Exercise brief :: An exact reprint of the listing is required, with no pictures included.
BEGIN
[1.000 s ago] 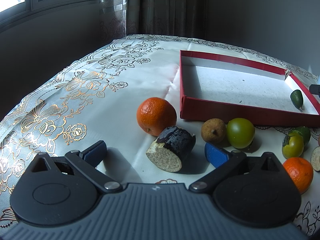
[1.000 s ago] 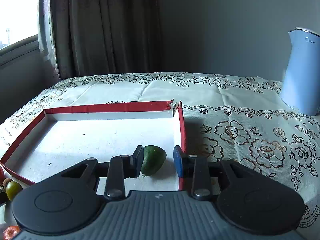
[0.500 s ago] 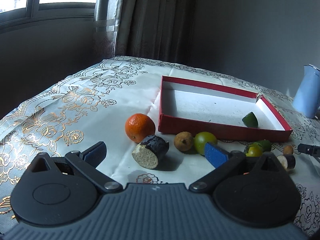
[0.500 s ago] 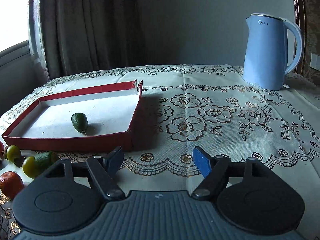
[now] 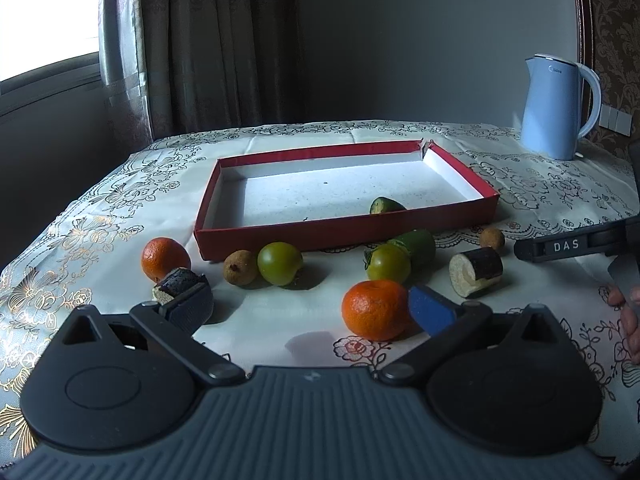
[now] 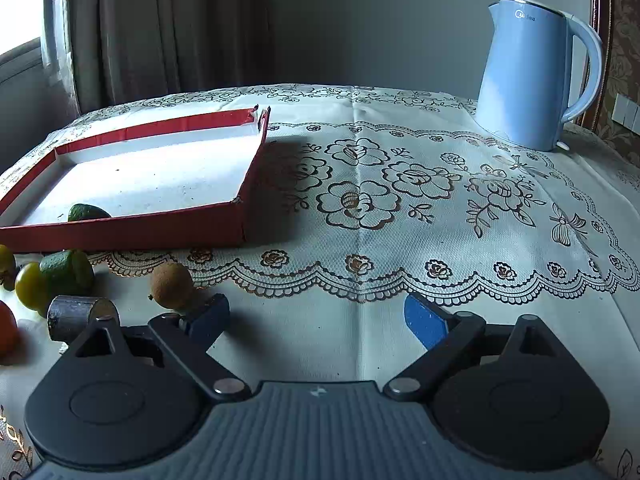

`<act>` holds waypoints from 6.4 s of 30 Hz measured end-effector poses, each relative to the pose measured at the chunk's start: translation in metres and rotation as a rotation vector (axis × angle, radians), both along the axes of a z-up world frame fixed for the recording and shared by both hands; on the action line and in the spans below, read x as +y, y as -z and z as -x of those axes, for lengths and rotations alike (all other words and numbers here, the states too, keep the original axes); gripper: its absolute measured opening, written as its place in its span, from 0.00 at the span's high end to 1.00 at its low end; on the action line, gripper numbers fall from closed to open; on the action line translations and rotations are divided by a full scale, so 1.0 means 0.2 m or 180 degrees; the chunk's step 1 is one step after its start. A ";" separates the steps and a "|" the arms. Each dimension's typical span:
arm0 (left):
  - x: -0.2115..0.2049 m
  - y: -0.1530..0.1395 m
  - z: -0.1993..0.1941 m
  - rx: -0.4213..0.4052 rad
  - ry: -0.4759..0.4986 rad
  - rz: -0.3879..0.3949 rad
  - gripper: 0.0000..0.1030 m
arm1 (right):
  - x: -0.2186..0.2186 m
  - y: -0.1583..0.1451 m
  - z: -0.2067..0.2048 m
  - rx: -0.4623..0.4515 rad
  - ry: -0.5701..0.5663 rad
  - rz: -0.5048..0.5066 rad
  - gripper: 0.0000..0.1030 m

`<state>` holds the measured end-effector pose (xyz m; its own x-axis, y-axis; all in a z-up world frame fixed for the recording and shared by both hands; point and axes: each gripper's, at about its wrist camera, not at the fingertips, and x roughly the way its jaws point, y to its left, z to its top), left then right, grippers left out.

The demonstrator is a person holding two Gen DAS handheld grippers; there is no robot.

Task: Organize fruits
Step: 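Lower the left gripper onto the orange and close on it, then carry the orange into the red tray and open the left gripper, then close the right gripper on the dark cylindrical slice, then carry the dark slice into the red tray and open the right gripper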

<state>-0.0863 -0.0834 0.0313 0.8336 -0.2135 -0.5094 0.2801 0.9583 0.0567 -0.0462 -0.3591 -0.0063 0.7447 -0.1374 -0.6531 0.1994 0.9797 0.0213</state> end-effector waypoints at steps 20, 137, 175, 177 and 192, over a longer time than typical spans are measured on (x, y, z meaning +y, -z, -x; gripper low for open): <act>-0.16 0.13 -0.11 0.0356 0.0080 0.0112 0.59 | 0.00 0.01 0.00 0.0012 0.0015 0.0014 0.00; 0.77 0.12 -0.21 0.0221 -0.1409 0.0775 0.00 | 0.55 -0.03 0.17 -0.0398 -0.0874 0.0133 0.55; 0.63 0.14 -0.30 0.0470 -0.1257 0.0058 0.00 | 0.20 -0.21 -0.26 -0.0602 -0.0474 -0.0021 0.68; 0.63 0.14 -0.30 0.0471 -0.1257 0.0058 0.00 | 0.19 -0.20 -0.28 -0.0573 -0.0477 -0.0008 0.67; 0.63 0.14 -0.30 0.0478 -0.1258 0.0073 0.00 | 0.21 -0.13 -0.36 -0.0375 -0.0574 0.0030 0.68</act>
<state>-0.0259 0.0426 0.0032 0.7705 0.0950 -0.6304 -0.1057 0.9942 0.0206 0.0257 -0.3178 0.0187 0.8289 -0.0007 -0.5594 0.0176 0.9995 0.0248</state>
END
Solution for this task ::
[1.000 s ago] 
[1.000 s ago] 
[0.500 s ago] 
[0.500 s ago] 
[now] 
[now] 

`<act>` holds waypoints from 6.4 s of 30 Hz measured end-effector poses, each relative to the pose measured at the chunk's start: translation in metres and rotation as a rotation vector (axis × angle, radians), both along the axes of a z-up world frame fixed for the recording and shared by both hands; on the action line and in the spans below, read x as +y, y as -z and z as -x of those axes, for lengths and rotations alike (all other words and numbers here, the states too, keep the original axes); gripper: its absolute measured opening, written as its place in its span, from 0.00 at the span's high end to 1.00 at its low end; on the action line, gripper numbers fall from closed to open; on the action line translations and rotations are divided by a full scale, so 1.0 means 0.2 m or 180 degrees; the chunk's step 1 is one step after its start. A ";" separates the steps and a "|" the arms. Each dimension's typical span:
arm0 (left):
  - x: -0.2115..0.2049 m
  - y: -0.1530..0.1395 m
  - z: -0.1993..0.1941 m
  - rx: -0.4213..0.4052 rad
  - ry: -0.4759..0.4986 rad
  - rz: -0.3879..0.3949 rad
  - gripper: 0.0000..0.1030 m
arm1 (right):
  - x: -0.2186..0.2186 m
  - y: -0.1583..0.1451 m
  - z: -0.2067..0.2048 m
  - rx: -0.4623..0.4515 rad
  - ry: -0.5701..0.5663 rad
  - rz: -0.5048..0.5066 rad
  - gripper: 0.0000..0.1030 m

`<state>` holds the measured end-effector pose (xyz m; its own x-axis, y-axis; all in a z-up world frame fixed for the recording and shared by both hands; point and axes: each gripper's, at about its wrist camera, not at the fingertips, and x roughly the way its jaws point, y to its left, z to its top), left then right, grippers left out.

The demonstrator is a person holding two Gen DAS handheld grippers; there is no robot.

Task: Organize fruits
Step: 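Lower the left gripper onto the orange and close on it, then carry the orange into the red tray and open the left gripper, then close the right gripper on the dark cylindrical slice, then carry the dark slice into the red tray and open the right gripper
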
<state>-0.0863 -0.0834 0.0313 0.8336 -0.2135 -0.5094 0.2801 0.9583 0.0567 -0.0462 -0.3591 -0.0063 0.7447 -0.1374 -0.6531 0.1994 0.9797 0.0213</state> end-effector waypoints at steps 20, 137, 175, 177 and 192, over a longer time than typical spans are measured on (x, y, z meaning +y, -z, -x; gripper low for open): <act>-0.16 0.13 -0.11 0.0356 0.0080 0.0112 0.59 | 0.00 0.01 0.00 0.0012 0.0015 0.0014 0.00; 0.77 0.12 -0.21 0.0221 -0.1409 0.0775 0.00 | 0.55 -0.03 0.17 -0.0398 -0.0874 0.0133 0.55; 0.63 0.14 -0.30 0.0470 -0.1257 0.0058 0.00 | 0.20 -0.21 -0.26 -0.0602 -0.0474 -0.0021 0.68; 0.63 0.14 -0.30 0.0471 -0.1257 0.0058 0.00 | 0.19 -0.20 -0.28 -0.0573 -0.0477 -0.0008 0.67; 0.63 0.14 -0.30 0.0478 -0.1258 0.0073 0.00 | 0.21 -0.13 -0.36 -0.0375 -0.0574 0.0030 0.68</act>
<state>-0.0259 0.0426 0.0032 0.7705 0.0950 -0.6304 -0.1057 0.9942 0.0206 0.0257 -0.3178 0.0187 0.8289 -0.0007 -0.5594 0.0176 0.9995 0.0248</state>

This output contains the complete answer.